Lots of release and letting go is inherent within it.
There is something about the dark center that is so provocative

After a wonderful morning of diving in and drawing small mandalas, we began our bigger ones and then created small test color wheel mandalas, practicing blending the rainbow prismacolor pencils that we use in the process. Color is so exciting, and it changes everything.

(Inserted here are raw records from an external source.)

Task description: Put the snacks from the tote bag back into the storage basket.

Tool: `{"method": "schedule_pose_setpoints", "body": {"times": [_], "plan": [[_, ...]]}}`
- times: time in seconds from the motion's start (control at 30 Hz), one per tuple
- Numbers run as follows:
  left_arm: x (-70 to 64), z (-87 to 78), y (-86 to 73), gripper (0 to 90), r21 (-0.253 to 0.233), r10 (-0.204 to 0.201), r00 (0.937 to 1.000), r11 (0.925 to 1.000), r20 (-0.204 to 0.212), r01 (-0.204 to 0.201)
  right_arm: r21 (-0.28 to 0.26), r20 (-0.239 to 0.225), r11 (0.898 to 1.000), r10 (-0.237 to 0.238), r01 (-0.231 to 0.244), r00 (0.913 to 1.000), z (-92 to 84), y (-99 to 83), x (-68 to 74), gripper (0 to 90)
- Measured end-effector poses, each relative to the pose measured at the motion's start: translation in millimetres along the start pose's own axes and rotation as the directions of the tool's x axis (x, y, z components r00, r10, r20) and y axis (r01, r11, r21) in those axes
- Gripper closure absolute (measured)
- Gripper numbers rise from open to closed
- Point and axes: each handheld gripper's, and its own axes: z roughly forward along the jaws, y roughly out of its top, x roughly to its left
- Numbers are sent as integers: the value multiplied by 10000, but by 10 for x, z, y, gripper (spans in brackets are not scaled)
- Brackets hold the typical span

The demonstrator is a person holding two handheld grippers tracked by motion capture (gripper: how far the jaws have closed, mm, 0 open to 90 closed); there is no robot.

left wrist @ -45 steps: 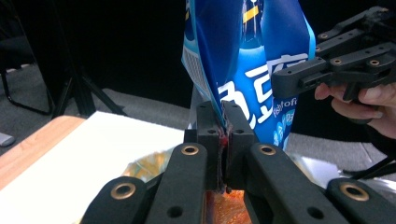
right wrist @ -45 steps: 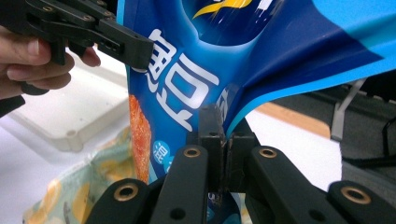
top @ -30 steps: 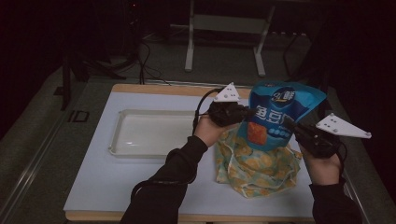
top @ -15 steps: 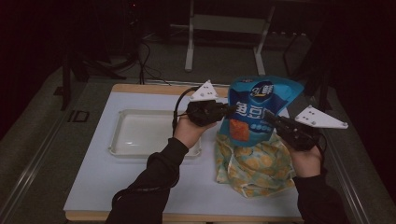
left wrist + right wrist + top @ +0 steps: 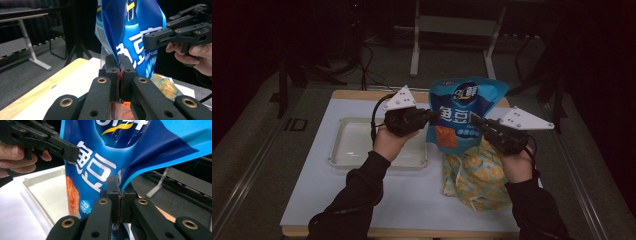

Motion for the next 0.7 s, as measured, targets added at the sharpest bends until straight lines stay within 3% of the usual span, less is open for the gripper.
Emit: {"method": "schedule_pose_setpoints", "body": {"times": [0.33, 0.7], "plan": [[164, -389, -163, 891, 102, -289, 9975, 9995, -651, 297, 75, -553, 9998, -200, 205, 9983, 367, 99, 251, 891], [339, -815, -311, 891, 223, -477, 9882, 9984, -1453, 514, 156, -1154, 9993, -321, 341, 9928, 797, 210, 520, 890]]}}
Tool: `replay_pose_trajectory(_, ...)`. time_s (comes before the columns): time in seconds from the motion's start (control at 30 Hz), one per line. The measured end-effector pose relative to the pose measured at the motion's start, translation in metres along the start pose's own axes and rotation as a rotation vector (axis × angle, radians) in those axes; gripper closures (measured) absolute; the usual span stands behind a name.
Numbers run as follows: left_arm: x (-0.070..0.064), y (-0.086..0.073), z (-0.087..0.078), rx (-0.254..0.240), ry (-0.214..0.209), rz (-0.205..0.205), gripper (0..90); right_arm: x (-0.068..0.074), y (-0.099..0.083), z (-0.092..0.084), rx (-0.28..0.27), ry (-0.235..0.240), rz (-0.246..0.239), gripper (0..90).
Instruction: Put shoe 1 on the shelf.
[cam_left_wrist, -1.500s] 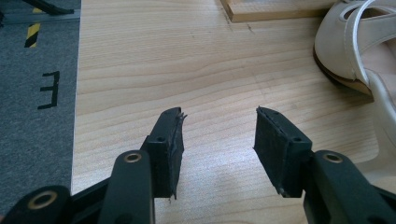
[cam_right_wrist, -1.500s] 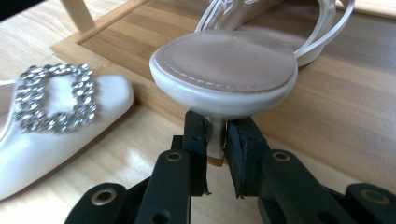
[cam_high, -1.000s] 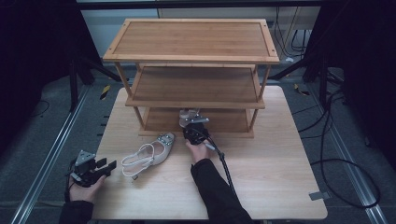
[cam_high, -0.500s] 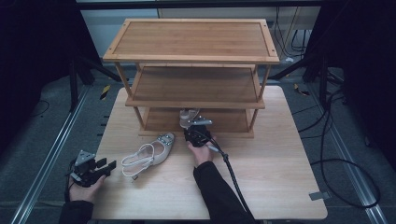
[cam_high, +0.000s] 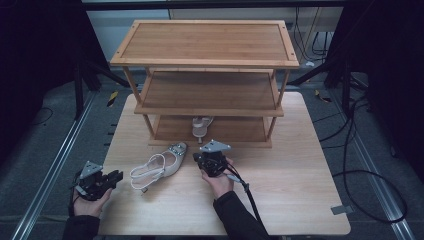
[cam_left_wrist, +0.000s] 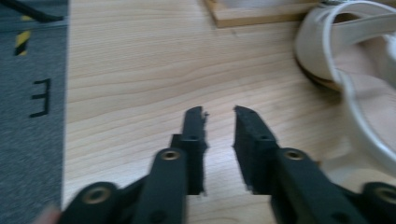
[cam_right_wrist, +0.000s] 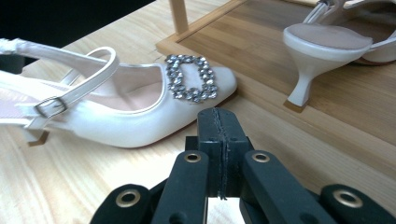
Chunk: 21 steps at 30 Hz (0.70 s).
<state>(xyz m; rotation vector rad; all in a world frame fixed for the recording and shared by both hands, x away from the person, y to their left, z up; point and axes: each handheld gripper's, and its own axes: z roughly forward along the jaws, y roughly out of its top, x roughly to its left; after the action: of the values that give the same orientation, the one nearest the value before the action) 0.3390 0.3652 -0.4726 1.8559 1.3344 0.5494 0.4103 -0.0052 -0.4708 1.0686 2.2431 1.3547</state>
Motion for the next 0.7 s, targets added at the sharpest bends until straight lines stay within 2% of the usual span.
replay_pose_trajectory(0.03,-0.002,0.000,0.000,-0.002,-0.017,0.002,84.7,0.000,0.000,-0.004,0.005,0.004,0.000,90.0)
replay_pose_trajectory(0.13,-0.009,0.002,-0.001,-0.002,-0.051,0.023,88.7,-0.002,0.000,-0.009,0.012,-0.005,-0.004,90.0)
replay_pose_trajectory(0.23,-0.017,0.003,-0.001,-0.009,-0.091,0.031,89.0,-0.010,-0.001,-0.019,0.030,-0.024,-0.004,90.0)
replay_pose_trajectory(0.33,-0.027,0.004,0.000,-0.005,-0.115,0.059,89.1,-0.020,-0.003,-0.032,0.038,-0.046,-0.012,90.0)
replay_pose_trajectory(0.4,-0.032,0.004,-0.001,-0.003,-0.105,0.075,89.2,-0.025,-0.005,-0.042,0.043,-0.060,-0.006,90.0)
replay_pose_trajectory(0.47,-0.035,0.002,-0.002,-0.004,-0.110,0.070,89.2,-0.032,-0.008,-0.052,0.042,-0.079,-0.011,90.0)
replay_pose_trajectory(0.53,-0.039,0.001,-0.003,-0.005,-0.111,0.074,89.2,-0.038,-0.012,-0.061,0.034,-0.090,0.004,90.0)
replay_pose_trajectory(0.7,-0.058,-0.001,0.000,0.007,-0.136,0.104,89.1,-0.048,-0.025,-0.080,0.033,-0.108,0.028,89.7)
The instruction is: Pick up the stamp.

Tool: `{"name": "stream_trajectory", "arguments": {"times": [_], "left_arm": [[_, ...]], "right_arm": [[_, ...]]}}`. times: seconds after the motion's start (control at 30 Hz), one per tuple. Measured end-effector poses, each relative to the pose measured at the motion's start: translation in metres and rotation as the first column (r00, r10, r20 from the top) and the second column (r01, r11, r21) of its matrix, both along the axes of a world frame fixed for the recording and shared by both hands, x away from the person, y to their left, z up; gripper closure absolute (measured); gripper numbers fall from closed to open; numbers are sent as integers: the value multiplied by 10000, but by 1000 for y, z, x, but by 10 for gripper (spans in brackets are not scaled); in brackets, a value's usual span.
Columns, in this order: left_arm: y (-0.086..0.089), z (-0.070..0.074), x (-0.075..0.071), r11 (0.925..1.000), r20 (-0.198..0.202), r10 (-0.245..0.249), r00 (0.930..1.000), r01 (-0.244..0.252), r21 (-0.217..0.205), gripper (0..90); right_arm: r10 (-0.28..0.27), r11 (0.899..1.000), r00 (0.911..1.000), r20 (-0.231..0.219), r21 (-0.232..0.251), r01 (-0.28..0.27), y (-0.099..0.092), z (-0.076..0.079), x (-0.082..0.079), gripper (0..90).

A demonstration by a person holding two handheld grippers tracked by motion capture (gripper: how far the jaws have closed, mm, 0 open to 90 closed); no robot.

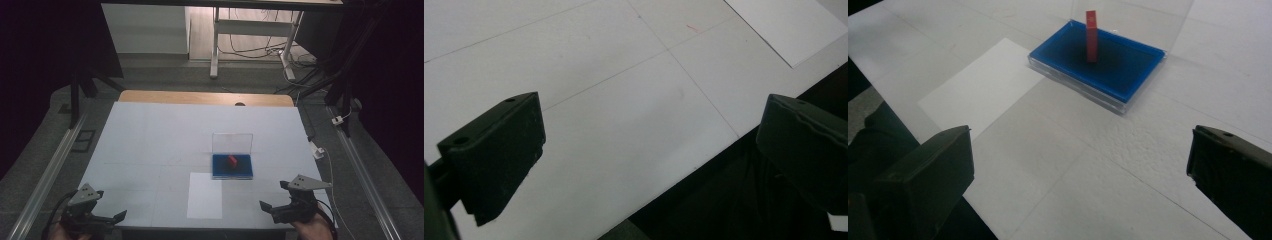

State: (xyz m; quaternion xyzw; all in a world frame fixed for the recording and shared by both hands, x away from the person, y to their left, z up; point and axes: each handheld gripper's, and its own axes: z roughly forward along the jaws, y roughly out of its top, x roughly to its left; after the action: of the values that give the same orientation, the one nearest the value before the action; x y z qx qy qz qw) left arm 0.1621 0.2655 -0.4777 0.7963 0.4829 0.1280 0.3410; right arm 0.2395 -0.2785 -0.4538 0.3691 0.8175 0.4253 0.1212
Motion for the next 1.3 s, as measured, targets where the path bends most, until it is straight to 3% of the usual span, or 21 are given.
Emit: {"name": "stream_trajectory", "arguments": {"times": [0.2,0.23,0.43,1.07,1.3], "left_arm": [[0,0,0,10000,-2,19,10000,-19,-21,0],[0,0,0,10000,3,27,10000,-27,-23,0],[0,0,0,10000,6,37,10000,-37,-18,0],[0,0,0,10000,17,36,10000,-36,34,0],[-1,0,0,10000,9,23,10000,-23,52,0]], "right_arm": [[139,9995,9999,-64,274,-138,4,-1,2,9],[141,9997,9998,153,172,-144,6,0,3,8],[213,9998,9995,247,-37,-212,11,0,7,0],[509,9979,9986,126,-399,-504,29,1,23,0],[707,9960,9974,-120,-545,-713,39,-1,32,0]]}}
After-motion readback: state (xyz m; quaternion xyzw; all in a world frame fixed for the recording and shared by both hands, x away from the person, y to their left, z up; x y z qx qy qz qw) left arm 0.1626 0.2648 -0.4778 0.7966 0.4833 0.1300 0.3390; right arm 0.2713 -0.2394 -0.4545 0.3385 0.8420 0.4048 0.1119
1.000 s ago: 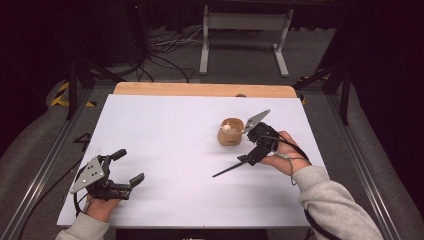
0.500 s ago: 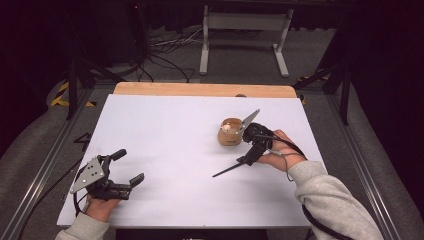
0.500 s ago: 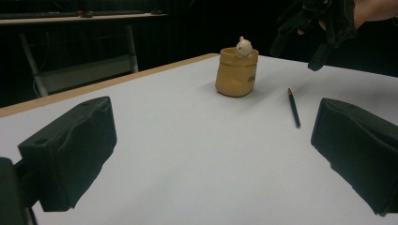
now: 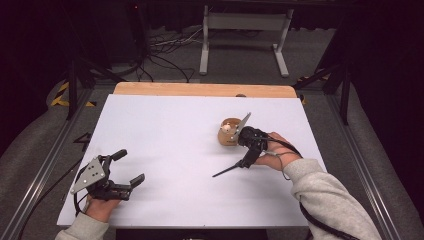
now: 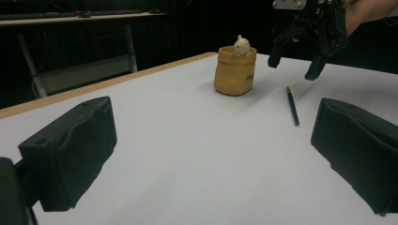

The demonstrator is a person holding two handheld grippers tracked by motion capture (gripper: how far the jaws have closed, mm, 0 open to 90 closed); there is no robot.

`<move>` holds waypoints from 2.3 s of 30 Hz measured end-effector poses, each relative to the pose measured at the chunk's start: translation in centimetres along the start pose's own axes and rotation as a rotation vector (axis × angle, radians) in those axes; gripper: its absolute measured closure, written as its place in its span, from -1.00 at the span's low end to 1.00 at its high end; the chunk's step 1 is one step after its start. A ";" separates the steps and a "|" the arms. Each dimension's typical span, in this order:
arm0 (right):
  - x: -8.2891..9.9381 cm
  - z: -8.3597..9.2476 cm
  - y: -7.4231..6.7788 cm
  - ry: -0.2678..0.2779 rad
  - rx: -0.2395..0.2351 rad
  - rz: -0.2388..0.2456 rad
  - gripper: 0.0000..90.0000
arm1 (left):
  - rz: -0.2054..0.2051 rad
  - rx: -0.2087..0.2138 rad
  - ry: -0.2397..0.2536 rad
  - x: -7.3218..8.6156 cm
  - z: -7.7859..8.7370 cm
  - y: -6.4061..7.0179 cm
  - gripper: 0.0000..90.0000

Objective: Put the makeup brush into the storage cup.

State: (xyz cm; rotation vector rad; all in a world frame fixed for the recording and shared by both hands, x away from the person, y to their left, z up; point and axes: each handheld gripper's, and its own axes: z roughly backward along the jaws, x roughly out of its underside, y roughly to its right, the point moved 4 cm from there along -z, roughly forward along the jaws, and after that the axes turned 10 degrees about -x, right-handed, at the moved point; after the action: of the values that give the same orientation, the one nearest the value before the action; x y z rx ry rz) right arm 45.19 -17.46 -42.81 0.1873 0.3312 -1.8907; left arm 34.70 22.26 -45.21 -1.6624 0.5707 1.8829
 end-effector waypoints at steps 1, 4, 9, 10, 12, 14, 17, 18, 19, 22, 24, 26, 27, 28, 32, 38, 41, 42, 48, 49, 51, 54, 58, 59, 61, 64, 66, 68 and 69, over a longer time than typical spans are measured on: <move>0.0 -0.2 0.0 0.001 -0.006 -0.001 -0.65 | -0.001 0.000 0.000 0.0 0.0 0.0 -0.98; 0.2 -0.6 0.1 -0.010 -0.011 0.002 -0.64 | -0.002 0.000 -0.003 0.0 0.0 0.0 -0.98; 0.4 -1.3 0.1 -0.037 -0.028 -0.002 -0.57 | 0.001 -0.002 -0.005 0.0 0.0 0.0 -0.98; 0.5 -1.4 0.1 -0.043 -0.028 0.005 -0.56 | 0.001 -0.001 -0.005 0.0 0.0 0.0 -0.98; 0.5 -1.7 0.0 -0.048 -0.040 -0.001 -0.53 | 0.002 0.000 -0.005 0.0 -0.1 0.0 -0.98; 0.6 -1.9 -0.1 -0.051 -0.047 -0.002 -0.51 | 0.003 0.001 -0.005 0.0 -0.1 0.0 -0.98; 0.6 -2.3 -0.2 -0.076 -0.053 0.012 -0.47 | 0.002 0.002 -0.007 0.0 -0.1 0.0 -0.98; 0.6 -2.5 -0.3 -0.081 -0.058 0.015 -0.46 | 0.003 0.000 -0.006 0.0 -0.1 0.0 -0.98; 0.6 -2.5 -0.3 -0.088 -0.055 0.022 -0.44 | 0.003 0.000 -0.007 0.0 -0.1 0.0 -0.98; 0.6 -2.6 -0.4 -0.096 -0.056 0.024 -0.41 | 0.004 -0.001 -0.007 0.0 -0.1 0.0 -0.98; 0.5 -2.7 -0.3 -0.108 -0.053 0.034 -0.37 | -0.001 0.000 -0.008 0.0 -0.1 0.0 -0.98; 0.4 -2.8 -0.3 -0.112 -0.043 0.043 -0.33 | -0.005 0.002 -0.013 0.0 -0.1 0.1 -0.97; 0.4 -2.8 -0.3 -0.112 -0.043 0.043 -0.33 | -0.005 0.002 -0.013 0.0 -0.1 0.1 -0.96; 0.3 -2.8 -0.3 -0.119 -0.042 0.044 -0.29 | -0.006 0.001 -0.012 0.0 -0.2 0.1 -0.96; 0.2 -3.0 -0.4 -0.143 -0.036 0.069 -0.17 | -0.006 0.001 -0.013 0.0 -0.1 0.1 -0.95; 0.2 -3.1 -0.4 -0.168 -0.023 0.087 0.02 | -0.011 0.005 -0.012 -0.1 -0.1 0.2 -0.95; 0.3 -3.2 -0.5 -0.184 -0.025 0.098 0.17 | -0.010 0.005 -0.011 -0.1 -0.1 0.2 -0.95; 0.4 -3.2 -0.5 -0.190 -0.029 0.102 0.22 | -0.007 0.004 -0.011 0.0 -0.1 0.2 -0.95; 0.3 -3.1 -0.8 -0.218 -0.040 0.108 0.58 | -0.012 0.003 -0.009 -0.1 -0.1 0.2 -0.95; 0.3 -3.1 -0.8 -0.218 -0.040 0.108 0.58 | -0.012 0.003 -0.009 -0.1 -0.1 0.2 -0.95; 0.2 -3.2 -0.9 -0.227 -0.049 0.119 0.75 | -0.009 0.003 -0.011 -0.1 -0.1 0.2 -0.95; 0.2 -3.2 -1.1 -0.244 -0.052 0.126 0.83 | -0.008 -0.003 -0.011 -0.1 0.0 0.2 -0.95; 0.2 -3.3 -1.2 -0.243 -0.049 0.133 0.85 | -0.015 -0.033 -0.008 -0.6 0.1 0.1 -0.96; 0.2 -3.3 -1.2 -0.243 -0.049 0.133 0.85 | -0.015 -0.033 -0.008 -0.6 0.1 0.1 -0.96; 0.2 -3.2 -1.3 -0.240 -0.054 0.132 0.85 | -0.014 -0.036 -0.002 -0.8 0.1 0.2 -0.97; 0.1 -2.6 -1.5 -0.223 -0.044 0.128 0.85 | -0.029 -0.040 0.001 -0.9 -0.1 0.3 -0.98; 0.0 -2.2 -1.6 -0.219 -0.038 0.130 0.85 | -0.031 -0.043 -0.007 -1.1 -0.4 0.6 -1.00; -0.1 -1.8 -1.7 -0.216 -0.030 0.130 0.85 | -0.023 -0.016 0.000 -1.3 -0.7 0.8 -0.99; -0.2 -1.6 -1.7 -0.213 -0.028 0.139 0.85 | -0.022 -0.009 0.000 -1.3 -0.9 0.9 -0.98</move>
State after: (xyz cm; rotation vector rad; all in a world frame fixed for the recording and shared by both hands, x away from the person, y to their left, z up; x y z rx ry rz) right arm 43.57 -16.25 -44.07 -0.0102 0.1950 -1.7489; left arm 34.84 20.82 -44.07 -1.6679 0.5425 1.8719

 We use a limited palette in this process, just 6 colors plus white.  Aquamarine, true green, yellow, orange, magenta, and violet.

                                 With these 6 colors it is possible to mix hundreds of vibrant colors.




The soul unfolds itself, like a lotus of countless petals.╡
>
> - Kahlil Gibran -




Here are all the mandala's in process up on the wall.  Because this is such detailed work, we need to give our eyes, hands and backs breaks.  Often times when you stand back and look at what you are doing, it is possible to see the work in new ways. The mandalas will let you know what the next step is.
Please note the intricate detail on this amazing mandala.
Close up..........
This is the mandala that I began that day, in process. I will post the completed process at a later time.
This is Patricia Waters mandala in process, created with a dear friend in mind who is going through some traumatic life changes.  

Most everyone in the group promised to send the completed mandala images to me, perhaps those will be included in another post.  

I knew that in finding the mandala as an expression of the self
 I had attained what was for me the ultimate.